__Work to be completed__
Only the lines below between the one holding "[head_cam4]" and the one holding "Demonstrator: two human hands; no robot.", inclusive, are to be reproduced word for word; the pictures are to be left out.

Data shown: Begin

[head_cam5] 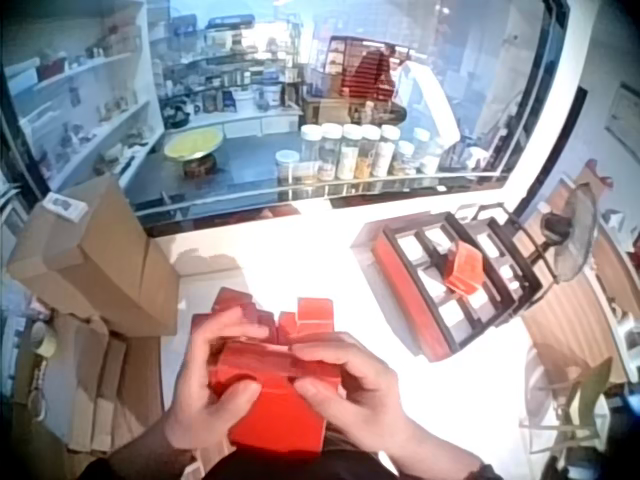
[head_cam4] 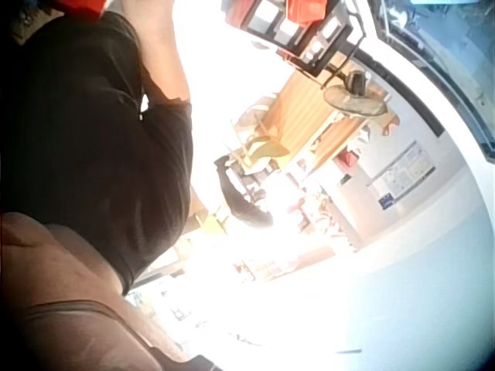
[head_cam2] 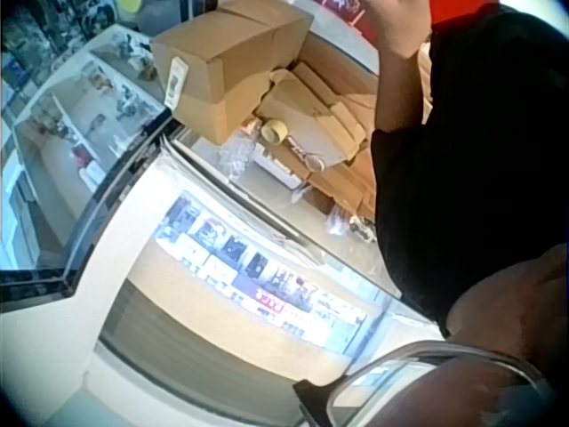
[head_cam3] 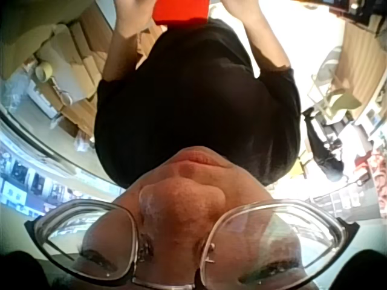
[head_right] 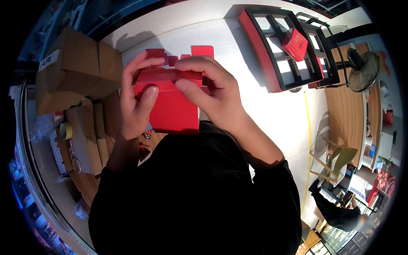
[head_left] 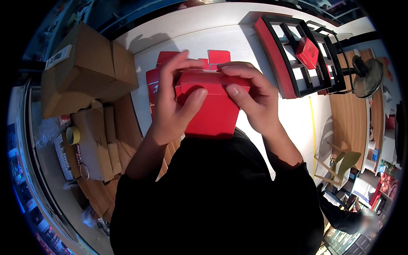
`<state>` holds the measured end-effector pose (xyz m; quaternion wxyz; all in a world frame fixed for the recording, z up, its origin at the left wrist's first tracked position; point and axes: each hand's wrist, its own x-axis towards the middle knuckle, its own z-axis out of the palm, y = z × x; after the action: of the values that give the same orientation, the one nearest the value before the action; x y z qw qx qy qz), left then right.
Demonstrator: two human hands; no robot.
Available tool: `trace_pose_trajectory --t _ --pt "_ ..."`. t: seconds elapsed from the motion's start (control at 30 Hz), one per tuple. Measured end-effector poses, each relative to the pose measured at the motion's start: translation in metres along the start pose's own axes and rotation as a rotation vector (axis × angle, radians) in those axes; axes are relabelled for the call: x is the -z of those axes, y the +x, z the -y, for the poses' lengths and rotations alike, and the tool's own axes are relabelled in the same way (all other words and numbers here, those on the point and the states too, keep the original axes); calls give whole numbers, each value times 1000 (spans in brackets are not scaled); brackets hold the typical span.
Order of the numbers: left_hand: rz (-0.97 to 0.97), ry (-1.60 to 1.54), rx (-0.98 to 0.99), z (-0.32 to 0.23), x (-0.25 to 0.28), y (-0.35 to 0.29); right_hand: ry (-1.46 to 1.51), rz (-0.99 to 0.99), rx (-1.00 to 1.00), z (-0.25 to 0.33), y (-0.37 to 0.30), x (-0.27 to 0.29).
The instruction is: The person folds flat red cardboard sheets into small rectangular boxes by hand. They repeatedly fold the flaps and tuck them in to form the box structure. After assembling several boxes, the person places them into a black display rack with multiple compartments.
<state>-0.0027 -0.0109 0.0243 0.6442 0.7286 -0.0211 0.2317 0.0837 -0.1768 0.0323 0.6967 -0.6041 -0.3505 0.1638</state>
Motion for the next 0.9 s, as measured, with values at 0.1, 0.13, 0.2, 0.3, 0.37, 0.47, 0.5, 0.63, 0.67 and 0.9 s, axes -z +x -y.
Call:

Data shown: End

__Result of this task__
[head_cam4] 
[head_cam2] 
[head_cam3] 
[head_right] 
[head_left] 
`<state>` holds the measured end-effector pose (xyz m; quaternion wxyz; all in a world frame fixed for the recording, z up, its origin at the left wrist's first tracked position; point and axes: each hand's wrist, its own x-axis towards the middle knuckle, its own z-axis out of the palm, y = z × x; after the action: of the values that give the same orientation, the one nearest the value before the action; x y z qw qx qy qz), left then right.
Demonstrator: two human hands; no robot.

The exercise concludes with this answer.